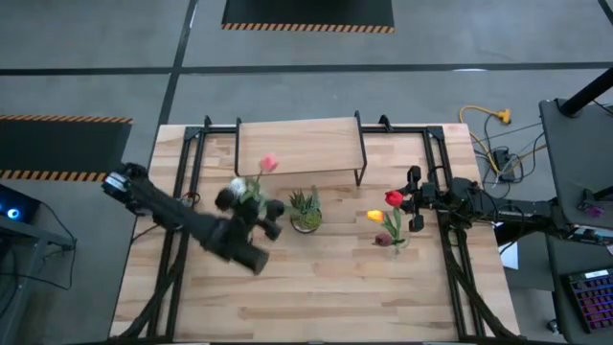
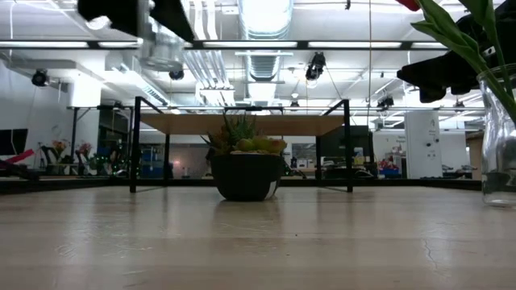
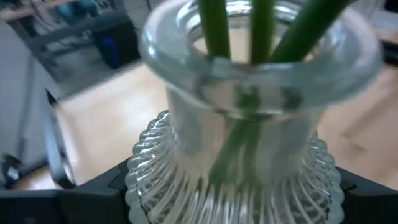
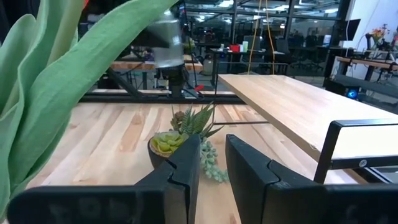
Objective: Pick and place flowers into a vace then onto a shelf
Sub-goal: Put the left transparent vase with the flowers on the shelf
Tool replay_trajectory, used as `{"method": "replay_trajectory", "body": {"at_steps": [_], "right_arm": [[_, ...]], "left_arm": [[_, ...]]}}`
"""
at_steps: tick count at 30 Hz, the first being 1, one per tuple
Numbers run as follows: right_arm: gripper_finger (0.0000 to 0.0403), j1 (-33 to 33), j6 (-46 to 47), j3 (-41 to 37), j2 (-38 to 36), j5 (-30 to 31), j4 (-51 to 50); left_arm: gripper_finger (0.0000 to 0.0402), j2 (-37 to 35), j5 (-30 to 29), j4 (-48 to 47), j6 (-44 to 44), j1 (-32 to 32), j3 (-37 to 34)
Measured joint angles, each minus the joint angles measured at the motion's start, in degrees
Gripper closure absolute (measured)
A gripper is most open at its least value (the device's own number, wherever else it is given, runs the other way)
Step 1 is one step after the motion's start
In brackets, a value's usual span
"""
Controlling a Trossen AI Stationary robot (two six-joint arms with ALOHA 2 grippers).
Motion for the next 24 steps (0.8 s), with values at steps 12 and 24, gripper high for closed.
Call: {"method": "replay_trajectory", "body": {"at_steps": [12, 24], "right_arm": [[0.0335, -0.02, 0.1, 0.0, 0.0, 0.02, 0.02], [0.0335, 0.0, 1.24, -0.01, 0.0, 0.02, 0.0]], "left_arm": [[0.0142, -5.11, -0.76, 12.74, 24.33, 21.07, -0.09], [0.0142, -2.78, 2.54, 19.14, 29.68, 34.99, -0.26]]}}
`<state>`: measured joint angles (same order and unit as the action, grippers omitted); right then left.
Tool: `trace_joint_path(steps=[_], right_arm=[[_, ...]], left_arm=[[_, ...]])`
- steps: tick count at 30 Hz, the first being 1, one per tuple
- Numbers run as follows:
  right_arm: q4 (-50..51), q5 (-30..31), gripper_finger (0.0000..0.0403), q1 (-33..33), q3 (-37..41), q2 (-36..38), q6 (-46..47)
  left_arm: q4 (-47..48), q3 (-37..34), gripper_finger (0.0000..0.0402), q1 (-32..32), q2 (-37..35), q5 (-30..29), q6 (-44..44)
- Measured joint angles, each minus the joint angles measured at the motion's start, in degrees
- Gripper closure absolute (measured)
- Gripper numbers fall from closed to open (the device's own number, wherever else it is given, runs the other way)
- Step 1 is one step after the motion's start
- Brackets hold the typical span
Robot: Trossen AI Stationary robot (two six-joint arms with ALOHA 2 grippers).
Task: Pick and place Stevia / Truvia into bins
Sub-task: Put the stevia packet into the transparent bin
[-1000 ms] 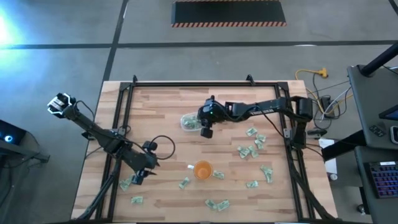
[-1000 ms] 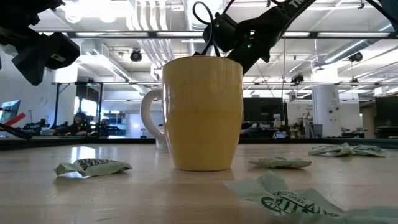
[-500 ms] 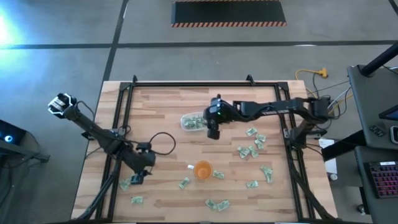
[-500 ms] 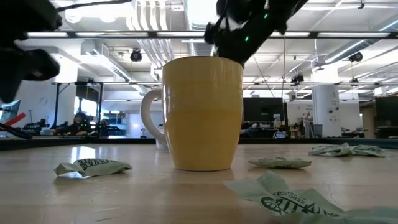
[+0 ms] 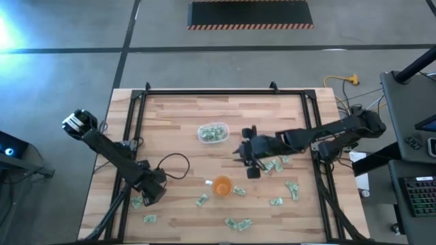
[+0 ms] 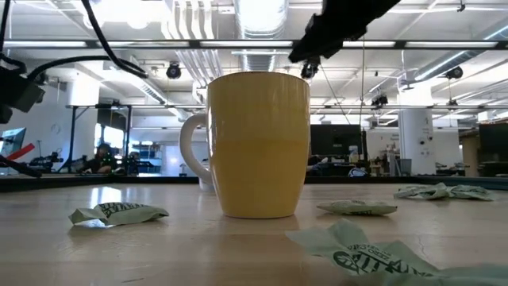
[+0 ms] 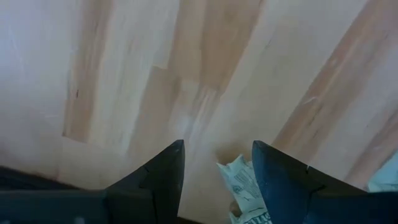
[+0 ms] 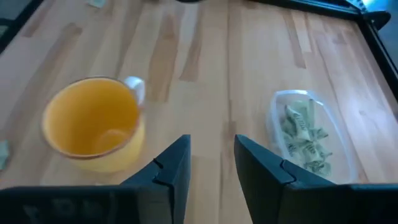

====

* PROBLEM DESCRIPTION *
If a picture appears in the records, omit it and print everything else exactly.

* ANSWER TO THE EXERCISE *
Objective: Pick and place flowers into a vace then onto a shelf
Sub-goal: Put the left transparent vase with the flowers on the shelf
Tool replay_trajectory, used as `{"method": "replay_trajectory", "body": {"at_steps": [_], "right_arm": [[_, ...]], "left_arm": [[_, ...]]}}`
"""
at_steps: tick count at 30 Hz, the first being 1, one per tuple
Numbers run as follows: right_arm: gripper_finger (0.0000 to 0.0403), j1 (-33 to 33), j6 (-46 to 47), j3 (-41 to 37), j2 (-38 to 36), j5 (-30 to 31), j4 (-51 to 50); left_arm: gripper_finger (0.0000 to 0.0402), j2 (-37 to 35), j5 (-30 to 29), j4 (-48 to 47), j6 (-44 to 44), j1 (-32 to 32), j3 (-37 to 34)
Measured joint angles, each minus the joint angles measured at the motion's start, in degrees
Gripper closure absolute (measured)
A gripper is most open at its least value (the device's own number, wherever else it is given, runs the other way)
Step 1 is one step after the motion's start
In brackets, a value's usual span
"""
Controlling a Trossen AI Stationary robot (two six-joint arms with ALOHA 2 grippers).
Motion for the next 24 steps (0.8 s), with values at steps 12 and 24, gripper high for closed.
Call: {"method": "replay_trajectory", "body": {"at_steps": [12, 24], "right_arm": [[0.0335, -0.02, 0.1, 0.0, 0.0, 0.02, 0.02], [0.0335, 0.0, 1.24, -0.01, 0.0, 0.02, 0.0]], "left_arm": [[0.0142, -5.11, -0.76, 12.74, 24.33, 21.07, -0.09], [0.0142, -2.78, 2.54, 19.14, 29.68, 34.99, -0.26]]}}
`<state>`: measured joint angles (same order and unit as the action, grippers omitted); right then left.
Tool: `trace_joint_path(steps=[_], right_arm=[[_, ...]], left_arm=[[_, ...]])`
- steps: tick count at 30 Hz, the first being 1, one per tuple
- Numbers run as follows:
  right_arm: q4 (-50..51), q5 (-30..31), gripper_finger (0.0000..0.0403), q1 (-33..33), q3 (-37..41), q2 (-36..38), q6 (-46..47)
  left_arm: q4 (-47..48), q3 (-37..34), gripper_finger (0.0000..0.0402), q1 (-32..32), q2 (-37..35), q5 (-30..29), q6 (-44..44)
- Measured joint angles, each minus the joint angles measured at the motion's start, in degrees
- Gripper closure absolute (measured)
- Gripper numbers fall from closed to open (the device's own number, wherever else it is given, runs the other way)
- Step 1 is one step after the motion's start
- Brackets hold the typical span
Robot: Trossen AI Stationary robot (two six-joint arms with ALOHA 2 grippers).
Task: Pick and place Stevia / Truvia into bins
Sub-task: Put the stevia packet into the transparent bin
[-1000 ms] 
[-1000 ms] 
[-500 ms] 
[-500 ms] 
[+0 ms] 
[+0 ms] 
[+0 ms] 
[+0 ms] 

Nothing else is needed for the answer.